#### [Problem]
Whenever a line in this data holds the word "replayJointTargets", report that line in full.
╭─ Provided records
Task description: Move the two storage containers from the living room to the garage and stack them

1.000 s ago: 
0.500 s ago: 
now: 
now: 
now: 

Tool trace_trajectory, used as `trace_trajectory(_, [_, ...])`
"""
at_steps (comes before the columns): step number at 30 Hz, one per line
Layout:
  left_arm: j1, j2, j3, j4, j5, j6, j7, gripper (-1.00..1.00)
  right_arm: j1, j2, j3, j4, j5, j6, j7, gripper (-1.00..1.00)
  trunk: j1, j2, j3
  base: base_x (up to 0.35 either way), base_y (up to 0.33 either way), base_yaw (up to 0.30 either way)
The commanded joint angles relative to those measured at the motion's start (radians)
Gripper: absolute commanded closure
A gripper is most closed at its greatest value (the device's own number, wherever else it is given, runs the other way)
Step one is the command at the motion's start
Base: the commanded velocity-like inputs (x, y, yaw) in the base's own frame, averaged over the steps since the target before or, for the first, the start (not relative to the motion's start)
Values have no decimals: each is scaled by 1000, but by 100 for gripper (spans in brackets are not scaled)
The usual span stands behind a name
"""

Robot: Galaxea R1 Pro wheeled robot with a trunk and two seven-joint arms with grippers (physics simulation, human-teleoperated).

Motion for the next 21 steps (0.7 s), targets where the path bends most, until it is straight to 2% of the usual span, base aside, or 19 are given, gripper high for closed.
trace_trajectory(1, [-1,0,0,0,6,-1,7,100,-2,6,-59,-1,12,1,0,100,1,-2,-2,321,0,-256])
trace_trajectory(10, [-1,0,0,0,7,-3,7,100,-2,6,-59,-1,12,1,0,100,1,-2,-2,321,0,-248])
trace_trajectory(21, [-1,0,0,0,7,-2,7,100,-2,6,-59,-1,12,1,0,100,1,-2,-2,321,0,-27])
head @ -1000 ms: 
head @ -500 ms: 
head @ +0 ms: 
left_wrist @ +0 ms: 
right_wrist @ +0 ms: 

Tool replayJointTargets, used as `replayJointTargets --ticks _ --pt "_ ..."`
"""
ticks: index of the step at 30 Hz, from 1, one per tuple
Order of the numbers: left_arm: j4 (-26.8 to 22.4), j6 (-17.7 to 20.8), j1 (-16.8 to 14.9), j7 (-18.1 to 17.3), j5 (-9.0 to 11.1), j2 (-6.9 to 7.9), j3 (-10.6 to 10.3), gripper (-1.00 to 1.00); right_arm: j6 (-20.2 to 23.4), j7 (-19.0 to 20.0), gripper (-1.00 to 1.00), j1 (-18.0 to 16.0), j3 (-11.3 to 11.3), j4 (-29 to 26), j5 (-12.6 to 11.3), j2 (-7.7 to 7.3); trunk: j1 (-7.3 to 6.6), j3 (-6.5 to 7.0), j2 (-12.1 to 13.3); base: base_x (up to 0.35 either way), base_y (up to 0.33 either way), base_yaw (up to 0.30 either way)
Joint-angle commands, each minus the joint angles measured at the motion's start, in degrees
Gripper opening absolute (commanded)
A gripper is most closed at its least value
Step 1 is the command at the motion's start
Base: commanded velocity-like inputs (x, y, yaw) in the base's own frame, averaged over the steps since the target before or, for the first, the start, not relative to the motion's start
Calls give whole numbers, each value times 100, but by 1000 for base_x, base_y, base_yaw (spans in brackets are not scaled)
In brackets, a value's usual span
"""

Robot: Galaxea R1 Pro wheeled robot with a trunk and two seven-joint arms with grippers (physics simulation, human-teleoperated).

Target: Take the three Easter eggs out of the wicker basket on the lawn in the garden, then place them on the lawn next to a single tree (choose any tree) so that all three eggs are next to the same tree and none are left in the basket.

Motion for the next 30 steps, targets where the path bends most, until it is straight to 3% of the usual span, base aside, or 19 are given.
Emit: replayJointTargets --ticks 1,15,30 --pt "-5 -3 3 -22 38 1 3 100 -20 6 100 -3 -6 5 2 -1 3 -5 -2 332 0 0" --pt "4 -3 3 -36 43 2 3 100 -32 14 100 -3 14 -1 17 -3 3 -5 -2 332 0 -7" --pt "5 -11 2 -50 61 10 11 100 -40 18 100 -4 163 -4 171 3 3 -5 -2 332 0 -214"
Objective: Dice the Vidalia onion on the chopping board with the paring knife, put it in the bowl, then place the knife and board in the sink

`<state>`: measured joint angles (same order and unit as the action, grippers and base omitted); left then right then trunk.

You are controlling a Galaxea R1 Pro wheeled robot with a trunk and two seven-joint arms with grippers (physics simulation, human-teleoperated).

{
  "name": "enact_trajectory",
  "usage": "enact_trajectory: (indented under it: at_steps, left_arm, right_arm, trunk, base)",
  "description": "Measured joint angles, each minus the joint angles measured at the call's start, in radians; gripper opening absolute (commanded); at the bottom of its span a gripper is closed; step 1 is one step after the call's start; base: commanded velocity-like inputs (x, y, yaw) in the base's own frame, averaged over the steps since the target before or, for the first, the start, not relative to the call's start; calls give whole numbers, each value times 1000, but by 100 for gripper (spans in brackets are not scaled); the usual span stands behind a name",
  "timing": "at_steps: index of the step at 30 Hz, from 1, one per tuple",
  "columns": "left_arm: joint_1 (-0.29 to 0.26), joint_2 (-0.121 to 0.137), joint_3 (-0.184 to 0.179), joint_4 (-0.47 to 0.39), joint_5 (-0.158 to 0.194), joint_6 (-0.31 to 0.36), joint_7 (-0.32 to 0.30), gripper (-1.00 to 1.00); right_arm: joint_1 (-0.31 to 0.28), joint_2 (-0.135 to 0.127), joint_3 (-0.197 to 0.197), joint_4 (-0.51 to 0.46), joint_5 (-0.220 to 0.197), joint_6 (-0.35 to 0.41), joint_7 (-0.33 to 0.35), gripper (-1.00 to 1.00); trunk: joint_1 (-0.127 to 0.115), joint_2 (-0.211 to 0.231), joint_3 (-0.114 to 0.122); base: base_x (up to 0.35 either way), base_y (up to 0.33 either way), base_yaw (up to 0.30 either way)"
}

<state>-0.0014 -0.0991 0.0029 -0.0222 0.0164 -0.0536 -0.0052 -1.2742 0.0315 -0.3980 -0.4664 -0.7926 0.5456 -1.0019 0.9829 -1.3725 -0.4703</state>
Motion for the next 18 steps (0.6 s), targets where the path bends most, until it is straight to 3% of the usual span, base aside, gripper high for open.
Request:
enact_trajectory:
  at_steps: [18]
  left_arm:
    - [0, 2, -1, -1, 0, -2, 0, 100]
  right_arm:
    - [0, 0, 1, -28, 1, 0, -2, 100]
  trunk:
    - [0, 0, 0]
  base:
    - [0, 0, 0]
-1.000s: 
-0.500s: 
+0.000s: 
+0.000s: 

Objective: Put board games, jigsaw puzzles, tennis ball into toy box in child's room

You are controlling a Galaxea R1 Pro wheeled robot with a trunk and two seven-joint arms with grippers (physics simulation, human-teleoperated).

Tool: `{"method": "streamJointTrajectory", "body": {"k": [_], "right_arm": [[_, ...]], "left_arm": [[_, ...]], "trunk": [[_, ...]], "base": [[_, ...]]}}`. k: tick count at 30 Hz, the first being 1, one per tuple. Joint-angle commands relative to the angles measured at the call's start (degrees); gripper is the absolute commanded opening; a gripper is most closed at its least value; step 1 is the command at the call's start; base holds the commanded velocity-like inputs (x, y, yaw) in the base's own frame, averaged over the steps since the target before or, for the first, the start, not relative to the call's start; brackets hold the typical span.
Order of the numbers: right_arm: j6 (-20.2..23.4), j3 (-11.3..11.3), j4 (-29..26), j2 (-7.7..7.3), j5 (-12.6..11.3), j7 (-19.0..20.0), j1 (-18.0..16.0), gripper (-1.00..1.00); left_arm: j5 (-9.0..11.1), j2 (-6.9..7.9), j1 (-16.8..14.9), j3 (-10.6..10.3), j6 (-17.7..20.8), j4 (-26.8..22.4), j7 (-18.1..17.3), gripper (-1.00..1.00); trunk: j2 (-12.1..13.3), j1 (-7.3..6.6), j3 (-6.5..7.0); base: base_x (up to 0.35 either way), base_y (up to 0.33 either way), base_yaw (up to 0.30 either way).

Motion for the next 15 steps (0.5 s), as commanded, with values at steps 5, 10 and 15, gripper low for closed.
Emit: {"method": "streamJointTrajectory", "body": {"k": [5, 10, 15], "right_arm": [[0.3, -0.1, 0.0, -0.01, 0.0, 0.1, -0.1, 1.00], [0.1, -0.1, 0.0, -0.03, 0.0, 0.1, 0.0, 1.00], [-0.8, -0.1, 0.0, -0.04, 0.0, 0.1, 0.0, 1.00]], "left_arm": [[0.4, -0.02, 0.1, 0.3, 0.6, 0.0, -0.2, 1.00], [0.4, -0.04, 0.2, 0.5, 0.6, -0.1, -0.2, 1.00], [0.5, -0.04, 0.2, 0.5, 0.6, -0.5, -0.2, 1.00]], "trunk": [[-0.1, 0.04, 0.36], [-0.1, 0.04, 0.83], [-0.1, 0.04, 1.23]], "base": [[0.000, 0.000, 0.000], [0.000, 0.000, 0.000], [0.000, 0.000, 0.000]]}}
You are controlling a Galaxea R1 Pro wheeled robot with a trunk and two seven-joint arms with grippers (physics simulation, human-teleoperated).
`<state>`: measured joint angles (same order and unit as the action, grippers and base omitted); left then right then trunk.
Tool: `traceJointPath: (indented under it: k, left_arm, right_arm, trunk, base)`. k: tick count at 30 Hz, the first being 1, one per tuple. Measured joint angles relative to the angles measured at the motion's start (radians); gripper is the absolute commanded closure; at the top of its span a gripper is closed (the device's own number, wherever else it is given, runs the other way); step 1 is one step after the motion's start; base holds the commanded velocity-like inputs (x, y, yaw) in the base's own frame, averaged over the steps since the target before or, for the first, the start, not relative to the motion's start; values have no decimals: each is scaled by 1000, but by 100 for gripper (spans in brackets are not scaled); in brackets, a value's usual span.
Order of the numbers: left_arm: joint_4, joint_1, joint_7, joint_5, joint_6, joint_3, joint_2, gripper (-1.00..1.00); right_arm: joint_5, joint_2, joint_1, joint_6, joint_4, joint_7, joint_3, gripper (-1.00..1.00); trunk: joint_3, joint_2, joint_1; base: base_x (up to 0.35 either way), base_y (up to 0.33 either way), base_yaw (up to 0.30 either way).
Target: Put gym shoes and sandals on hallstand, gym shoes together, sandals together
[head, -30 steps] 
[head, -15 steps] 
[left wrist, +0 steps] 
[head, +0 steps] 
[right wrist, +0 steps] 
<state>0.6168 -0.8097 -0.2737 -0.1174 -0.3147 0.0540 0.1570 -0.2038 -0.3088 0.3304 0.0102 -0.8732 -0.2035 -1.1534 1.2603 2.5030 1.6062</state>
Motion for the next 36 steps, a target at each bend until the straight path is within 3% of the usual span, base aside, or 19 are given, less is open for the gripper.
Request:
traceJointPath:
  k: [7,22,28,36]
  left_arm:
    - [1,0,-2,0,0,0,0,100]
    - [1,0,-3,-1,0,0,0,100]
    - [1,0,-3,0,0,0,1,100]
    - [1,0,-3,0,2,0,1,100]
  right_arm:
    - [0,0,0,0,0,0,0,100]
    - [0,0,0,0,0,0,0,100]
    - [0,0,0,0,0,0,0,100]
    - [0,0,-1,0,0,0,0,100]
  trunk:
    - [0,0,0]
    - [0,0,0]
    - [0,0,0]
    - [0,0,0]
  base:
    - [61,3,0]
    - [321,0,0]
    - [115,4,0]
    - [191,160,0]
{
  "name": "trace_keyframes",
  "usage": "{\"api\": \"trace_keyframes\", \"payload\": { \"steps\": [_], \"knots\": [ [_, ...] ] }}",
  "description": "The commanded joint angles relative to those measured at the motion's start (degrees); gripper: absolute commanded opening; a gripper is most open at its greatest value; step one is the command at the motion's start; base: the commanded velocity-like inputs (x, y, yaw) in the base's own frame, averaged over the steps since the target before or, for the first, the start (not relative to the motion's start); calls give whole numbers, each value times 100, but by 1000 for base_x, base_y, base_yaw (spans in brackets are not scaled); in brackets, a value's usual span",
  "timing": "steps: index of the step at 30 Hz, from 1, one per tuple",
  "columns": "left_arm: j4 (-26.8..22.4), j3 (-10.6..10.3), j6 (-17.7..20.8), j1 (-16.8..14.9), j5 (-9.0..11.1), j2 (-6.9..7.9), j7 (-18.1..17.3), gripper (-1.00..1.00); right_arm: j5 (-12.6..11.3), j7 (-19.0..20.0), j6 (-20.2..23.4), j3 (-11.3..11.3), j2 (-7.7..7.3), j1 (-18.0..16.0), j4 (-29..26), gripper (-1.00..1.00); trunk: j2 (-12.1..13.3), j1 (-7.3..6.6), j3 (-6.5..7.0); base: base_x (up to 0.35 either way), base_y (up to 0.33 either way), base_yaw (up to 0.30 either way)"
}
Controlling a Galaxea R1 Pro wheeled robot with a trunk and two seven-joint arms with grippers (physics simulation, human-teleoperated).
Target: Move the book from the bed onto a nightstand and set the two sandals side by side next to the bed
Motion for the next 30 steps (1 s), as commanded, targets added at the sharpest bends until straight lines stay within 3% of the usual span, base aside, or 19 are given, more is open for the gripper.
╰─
#### [Solution to the exercise]
Tool replayJointTargets, used as `replayJointTargets --ticks _ --pt "_ ..."`
Emit: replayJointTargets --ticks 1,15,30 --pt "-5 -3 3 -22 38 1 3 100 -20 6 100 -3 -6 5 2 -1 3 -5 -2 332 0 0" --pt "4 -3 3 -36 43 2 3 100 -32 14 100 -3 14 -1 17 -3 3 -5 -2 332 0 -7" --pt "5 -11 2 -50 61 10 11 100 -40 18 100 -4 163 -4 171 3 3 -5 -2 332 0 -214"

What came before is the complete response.